What is a Special Trust Type B used for?
A Type B trust, which can only be set up in terms of a will, is used to house assets bequeathed to the testator’s minor children or relatives. This type of trust is ideal for those who have minor children and want to avoid their children’s inheritance being administered by the Guardian’s Fund in the event of their death. The youngest of the testator’s relatives should be under the age of 18 at the time of his death for the testamentary trust to be formed. It is important to note that if for any reason, the testator’s will is declared invalid, no testamentary trust will come into effect.
The income tax rates for Type B trusts are the same as those applicable to natural persons ranging from 18% to 45%, although this type of trust does not enjoy the same tax benefits as Type A trusts in the annual CGT exclusions and the primary residence exclusions. In general, the testator will stipulate that the trust will terminate at a pre-determined event, such as when the youngest beneficiary reaches a particular age, or on the death of an income beneficiary. In general, this type of trust will cease to be a Type B trust from the beginning of the year of assessment in which the youngest of its beneficiaries turns 18.
Special trusts can be effective estate planning tools if employed and set up correctly and for the right purposes. Setting up a special trust for mentally disabled or incapacitated beneficiaries can ensure the safe custody of assets while at the same time enjoying special dispensation in respect of income tax and capital gains tax.
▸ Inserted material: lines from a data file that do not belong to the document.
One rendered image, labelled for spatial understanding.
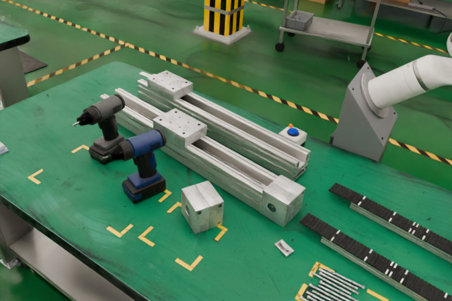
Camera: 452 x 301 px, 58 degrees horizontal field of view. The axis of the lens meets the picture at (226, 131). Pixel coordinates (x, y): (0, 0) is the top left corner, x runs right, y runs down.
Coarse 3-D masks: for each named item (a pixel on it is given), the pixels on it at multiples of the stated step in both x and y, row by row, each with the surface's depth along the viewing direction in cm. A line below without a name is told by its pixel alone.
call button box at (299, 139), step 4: (288, 128) 155; (280, 132) 152; (284, 132) 153; (288, 132) 152; (300, 132) 153; (304, 132) 153; (284, 136) 151; (288, 136) 151; (292, 136) 151; (296, 136) 151; (300, 136) 151; (304, 136) 152; (292, 140) 149; (296, 140) 149; (300, 140) 151; (304, 140) 154; (300, 144) 152; (304, 144) 156
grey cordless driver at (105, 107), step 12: (120, 96) 137; (96, 108) 130; (108, 108) 132; (120, 108) 136; (84, 120) 127; (96, 120) 129; (108, 120) 134; (108, 132) 138; (96, 144) 139; (108, 144) 139; (96, 156) 139
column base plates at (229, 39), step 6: (198, 30) 450; (204, 30) 451; (240, 30) 458; (246, 30) 459; (204, 36) 446; (210, 36) 444; (216, 36) 439; (222, 36) 440; (228, 36) 432; (234, 36) 442; (240, 36) 450; (222, 42) 436; (228, 42) 433
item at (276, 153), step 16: (144, 80) 174; (144, 96) 175; (160, 96) 169; (192, 96) 166; (192, 112) 158; (208, 112) 163; (224, 112) 157; (208, 128) 157; (224, 128) 150; (240, 128) 155; (256, 128) 149; (224, 144) 153; (240, 144) 148; (256, 144) 142; (272, 144) 147; (288, 144) 142; (256, 160) 145; (272, 160) 140; (288, 160) 135; (304, 160) 140; (288, 176) 138
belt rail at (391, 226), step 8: (352, 208) 130; (360, 208) 128; (368, 216) 127; (376, 216) 125; (384, 224) 124; (392, 224) 122; (400, 232) 121; (408, 232) 120; (416, 240) 120; (424, 248) 118; (432, 248) 117; (440, 256) 116; (448, 256) 115
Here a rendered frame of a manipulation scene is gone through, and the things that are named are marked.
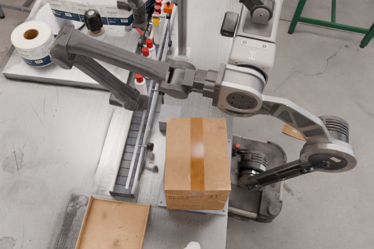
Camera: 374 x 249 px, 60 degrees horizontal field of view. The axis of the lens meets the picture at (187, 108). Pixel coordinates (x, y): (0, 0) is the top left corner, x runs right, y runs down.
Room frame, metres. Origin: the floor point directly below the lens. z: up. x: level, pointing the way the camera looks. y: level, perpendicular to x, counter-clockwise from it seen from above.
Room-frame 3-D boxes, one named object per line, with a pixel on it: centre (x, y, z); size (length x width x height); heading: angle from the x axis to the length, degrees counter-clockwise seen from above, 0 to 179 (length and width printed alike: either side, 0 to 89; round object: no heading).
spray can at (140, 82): (0.90, 0.22, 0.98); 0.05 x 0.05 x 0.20
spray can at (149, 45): (1.11, 0.19, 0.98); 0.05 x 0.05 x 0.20
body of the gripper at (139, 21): (1.23, 0.25, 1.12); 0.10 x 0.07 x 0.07; 173
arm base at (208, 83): (0.59, -0.06, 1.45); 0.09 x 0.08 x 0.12; 167
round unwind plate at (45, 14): (1.47, 0.76, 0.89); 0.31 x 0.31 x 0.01
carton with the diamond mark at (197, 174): (0.51, -0.04, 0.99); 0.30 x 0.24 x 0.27; 1
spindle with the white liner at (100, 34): (1.19, 0.47, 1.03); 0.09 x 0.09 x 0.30
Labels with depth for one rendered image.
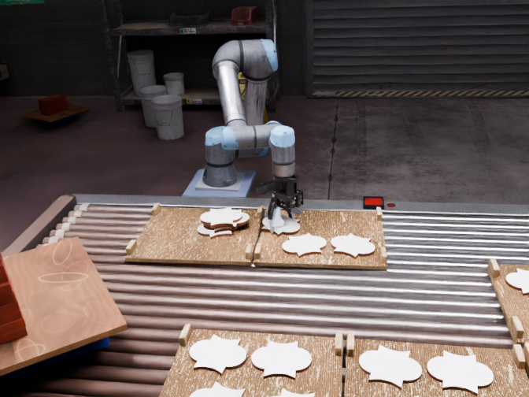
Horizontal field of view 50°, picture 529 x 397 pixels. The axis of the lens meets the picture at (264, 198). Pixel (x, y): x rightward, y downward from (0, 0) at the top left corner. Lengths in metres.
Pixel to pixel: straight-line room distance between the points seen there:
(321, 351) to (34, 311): 0.72
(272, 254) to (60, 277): 0.64
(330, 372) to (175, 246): 0.75
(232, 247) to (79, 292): 0.54
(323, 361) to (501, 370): 0.41
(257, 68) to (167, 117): 3.42
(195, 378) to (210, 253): 0.55
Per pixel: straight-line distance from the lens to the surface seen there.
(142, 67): 6.49
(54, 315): 1.53
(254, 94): 2.23
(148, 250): 1.91
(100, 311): 1.50
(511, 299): 1.71
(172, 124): 5.54
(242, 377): 1.40
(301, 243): 1.84
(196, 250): 1.87
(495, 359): 1.50
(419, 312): 1.63
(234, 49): 2.12
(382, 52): 6.51
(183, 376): 1.42
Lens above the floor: 1.90
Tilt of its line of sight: 27 degrees down
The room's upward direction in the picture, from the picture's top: 3 degrees counter-clockwise
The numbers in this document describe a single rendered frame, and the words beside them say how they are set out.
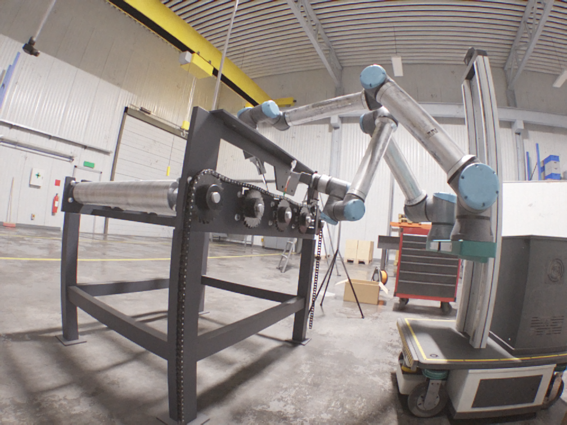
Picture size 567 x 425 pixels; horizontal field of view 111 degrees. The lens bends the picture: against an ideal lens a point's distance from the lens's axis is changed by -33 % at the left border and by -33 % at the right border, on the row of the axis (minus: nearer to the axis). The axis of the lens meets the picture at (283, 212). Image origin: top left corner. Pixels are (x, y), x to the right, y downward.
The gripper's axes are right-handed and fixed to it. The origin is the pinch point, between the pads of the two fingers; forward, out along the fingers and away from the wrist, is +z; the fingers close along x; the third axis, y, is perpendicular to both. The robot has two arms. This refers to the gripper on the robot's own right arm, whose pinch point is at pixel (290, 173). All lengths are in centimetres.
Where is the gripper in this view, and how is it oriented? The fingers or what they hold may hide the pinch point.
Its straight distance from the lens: 151.4
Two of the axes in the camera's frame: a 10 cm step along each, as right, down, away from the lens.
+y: 2.9, -9.5, -1.3
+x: -4.2, 0.0, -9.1
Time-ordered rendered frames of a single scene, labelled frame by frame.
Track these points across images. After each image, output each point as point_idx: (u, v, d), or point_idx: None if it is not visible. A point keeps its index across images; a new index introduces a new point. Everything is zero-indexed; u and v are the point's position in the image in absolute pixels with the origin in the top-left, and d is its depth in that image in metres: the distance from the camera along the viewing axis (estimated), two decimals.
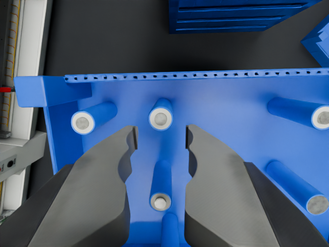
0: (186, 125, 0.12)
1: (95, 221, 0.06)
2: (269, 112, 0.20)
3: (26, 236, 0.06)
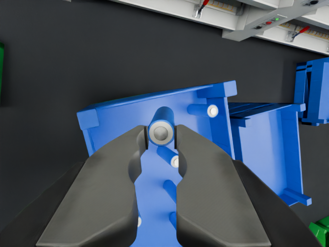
0: (175, 126, 0.12)
1: (103, 220, 0.06)
2: None
3: (36, 232, 0.06)
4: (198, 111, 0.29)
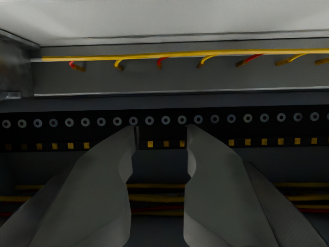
0: (185, 125, 0.12)
1: (96, 221, 0.06)
2: None
3: (27, 236, 0.06)
4: None
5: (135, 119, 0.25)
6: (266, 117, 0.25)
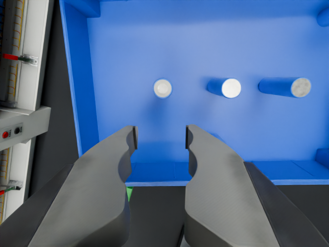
0: (186, 125, 0.12)
1: (95, 221, 0.06)
2: None
3: (26, 236, 0.06)
4: None
5: None
6: None
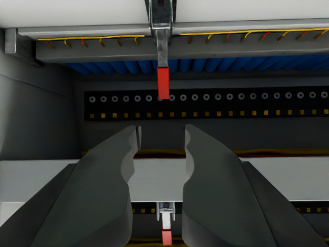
0: (183, 125, 0.12)
1: (98, 221, 0.06)
2: (218, 70, 0.32)
3: (29, 235, 0.06)
4: (211, 63, 0.28)
5: (185, 96, 0.35)
6: (278, 95, 0.35)
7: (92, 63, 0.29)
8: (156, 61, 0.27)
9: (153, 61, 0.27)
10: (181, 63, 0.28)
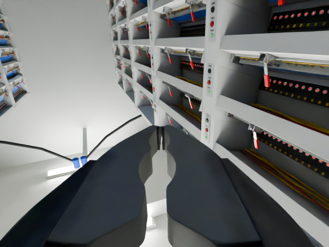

They can provide enormous peace of mind for parents of special needs children who are concerned that their children will be taken advantage of financially after their death.
Similarly, for parents of minor children, setting up a testamentary trust to house assets bequeathed to them until they are old enough to manage their own money is an excellent way of protecting the assets while at the same time enjoying some tax benefits. The correct wording of the trust deed or will is essential to ensure that the trust founder’s objectives are honoured and that his beneficiary’s assets are protected. As such, it is always advisable to seek the advice of a trust specialist when founding a trust.